Just cause i didn't want to be the one not including ASCII art... :)

/---------------first byte ------------\ /--------------second byte-------------\
+-------------------------------------------------------------------------------+
|  0 |  1 |  2 |  3 |  4 |  5 |  6 |  7 |  8 |  9 | 10 | 11 | 12 | 13 | 14 | 15 |
+-------------------------------------------------------------------------------+
                                                               sign bit -----^

Bits are basically "backwards" from how most people think about them, which is why the high byte is last. But it's all consistent, and "bit 15" comes after "bit 0" just like other addresses work. You don't have to do any bit twiddling, because the hardware talks in terms of bytes at all but the lowest levels -- so when you read a byte, it looks just like you'd expect. Just look at the most significant bit of your word, or the last byte of it (if you're reading a byte at a time), and there's your sign bit.

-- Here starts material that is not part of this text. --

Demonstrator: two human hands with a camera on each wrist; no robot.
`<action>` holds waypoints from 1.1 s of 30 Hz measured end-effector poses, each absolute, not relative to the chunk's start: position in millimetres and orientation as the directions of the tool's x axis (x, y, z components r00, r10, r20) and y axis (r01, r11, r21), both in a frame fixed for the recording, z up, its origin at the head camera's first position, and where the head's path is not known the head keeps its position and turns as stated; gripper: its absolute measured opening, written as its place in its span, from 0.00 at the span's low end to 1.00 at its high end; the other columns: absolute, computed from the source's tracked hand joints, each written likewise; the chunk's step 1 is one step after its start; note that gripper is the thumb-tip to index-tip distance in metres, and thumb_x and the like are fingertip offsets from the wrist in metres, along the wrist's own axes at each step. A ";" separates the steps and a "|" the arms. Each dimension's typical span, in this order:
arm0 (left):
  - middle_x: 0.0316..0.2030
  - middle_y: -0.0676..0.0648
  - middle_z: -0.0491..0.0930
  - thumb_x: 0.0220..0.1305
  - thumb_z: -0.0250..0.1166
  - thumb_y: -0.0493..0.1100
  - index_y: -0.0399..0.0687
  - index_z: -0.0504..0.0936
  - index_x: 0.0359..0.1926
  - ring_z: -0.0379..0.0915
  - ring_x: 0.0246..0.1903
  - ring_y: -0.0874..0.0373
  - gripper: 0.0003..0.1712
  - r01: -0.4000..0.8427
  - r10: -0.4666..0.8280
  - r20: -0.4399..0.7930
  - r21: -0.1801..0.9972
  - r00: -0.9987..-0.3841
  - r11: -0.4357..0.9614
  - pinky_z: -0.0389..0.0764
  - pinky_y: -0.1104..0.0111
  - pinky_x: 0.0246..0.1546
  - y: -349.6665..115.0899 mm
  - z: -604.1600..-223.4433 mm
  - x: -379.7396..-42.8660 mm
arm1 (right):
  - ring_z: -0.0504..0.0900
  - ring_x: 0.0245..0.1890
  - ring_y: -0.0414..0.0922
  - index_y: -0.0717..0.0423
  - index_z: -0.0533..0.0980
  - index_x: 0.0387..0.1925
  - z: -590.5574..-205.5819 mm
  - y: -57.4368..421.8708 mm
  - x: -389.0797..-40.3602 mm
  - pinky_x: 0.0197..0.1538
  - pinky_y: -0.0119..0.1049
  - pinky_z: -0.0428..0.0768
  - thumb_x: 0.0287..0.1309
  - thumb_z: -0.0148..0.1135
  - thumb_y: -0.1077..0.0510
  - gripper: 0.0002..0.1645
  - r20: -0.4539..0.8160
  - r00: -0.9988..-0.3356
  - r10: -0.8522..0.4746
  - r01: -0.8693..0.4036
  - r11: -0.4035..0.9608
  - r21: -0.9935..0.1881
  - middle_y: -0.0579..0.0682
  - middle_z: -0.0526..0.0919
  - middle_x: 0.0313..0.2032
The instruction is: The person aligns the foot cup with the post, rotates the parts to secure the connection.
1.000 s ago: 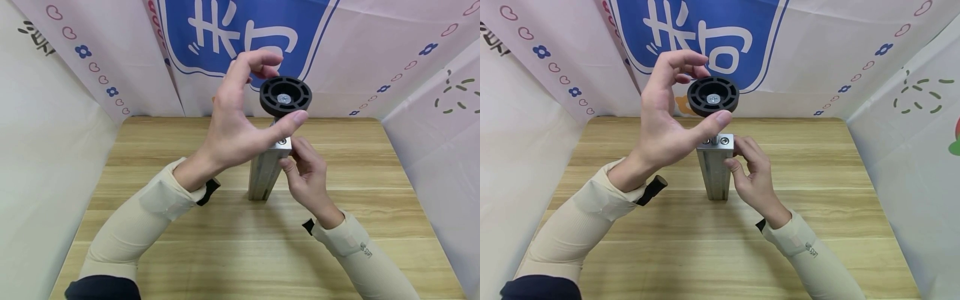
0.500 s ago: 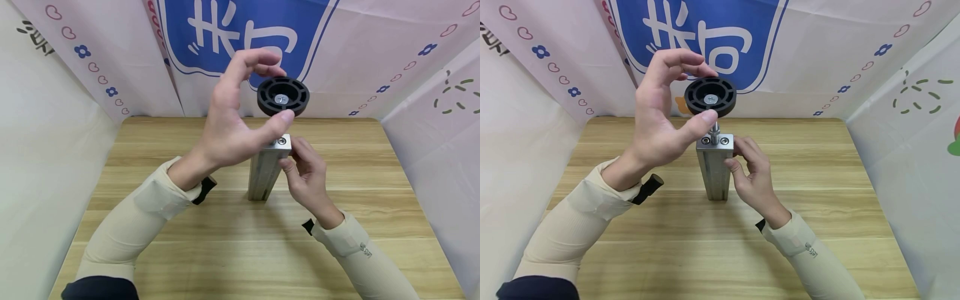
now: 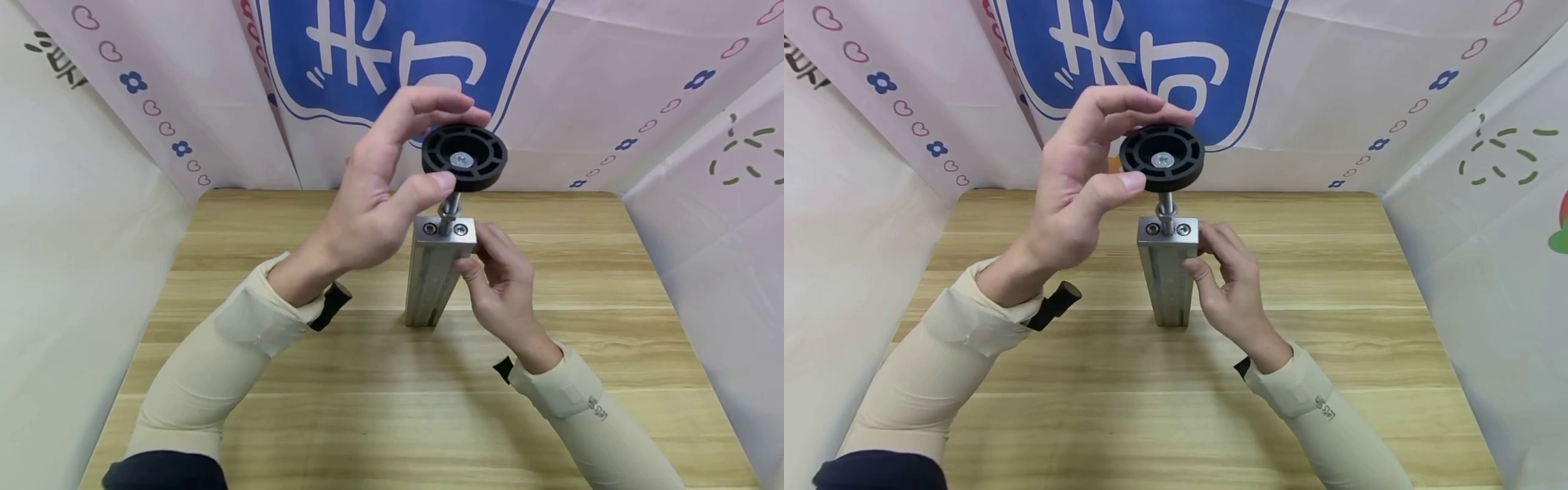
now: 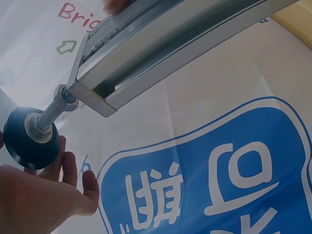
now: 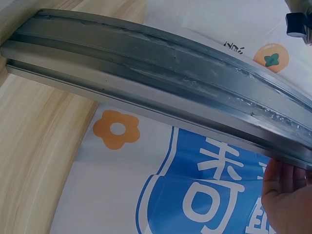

Note, though, that two's complement doesn't exactly designate a particular bit as the "sign bit". That's just a very convenient side effect of how the numbers are represented. For 16-bit numbers, -x is equal to 65536-x rather than 32768+x (which would be the case if the upper bit were strictly the sign).

cHao
If you're reading actual bytes rather than an ASCII representation, then yes -- the lower 8 bits (and thus, the LSB) will *always* be the first byte, and the upper 8 (MSB included) will *always* be the last -- that's what "little endian" means. But the bits within the byte are stored however the hardware wants to store them. You don't have to know or care how that works unless you're building a hard drive.
cHao
@cHao I'm talking about how it is stored in the WAV file format, not in hardware. I read that the samples are stored as little endian signed 16-bit integers.
Leo Izen
cHao
Don't get too caught up in whether the bits go from "left to right" or "right to left" or whatever. Bytes are bytes, and they'll have the same value no matter how they're drawn. Only the hardware needs to know about the order of bits in a byte. The big thing you have to remember is that the least significant *byte* comes first, and the most significant *byte* is last. The most significant bit of the whole value will always be the most significant bit of the most significant byte.
cHao
A: 

signed int, little endian:

byte 1(lsb)       byte 2(msb)
---------------------------------
7|6|5|4|3|2|1|0 | 7|6|5|4|3|2|1|0|
----------------------------------
                  ^
                  | 
                 Sign bit

You only need to concern yourself with that when reading/writing a short int to some external media. Within your program, the sign bit is the most significant bit in the short, no matter if you're on a big or little endian platform.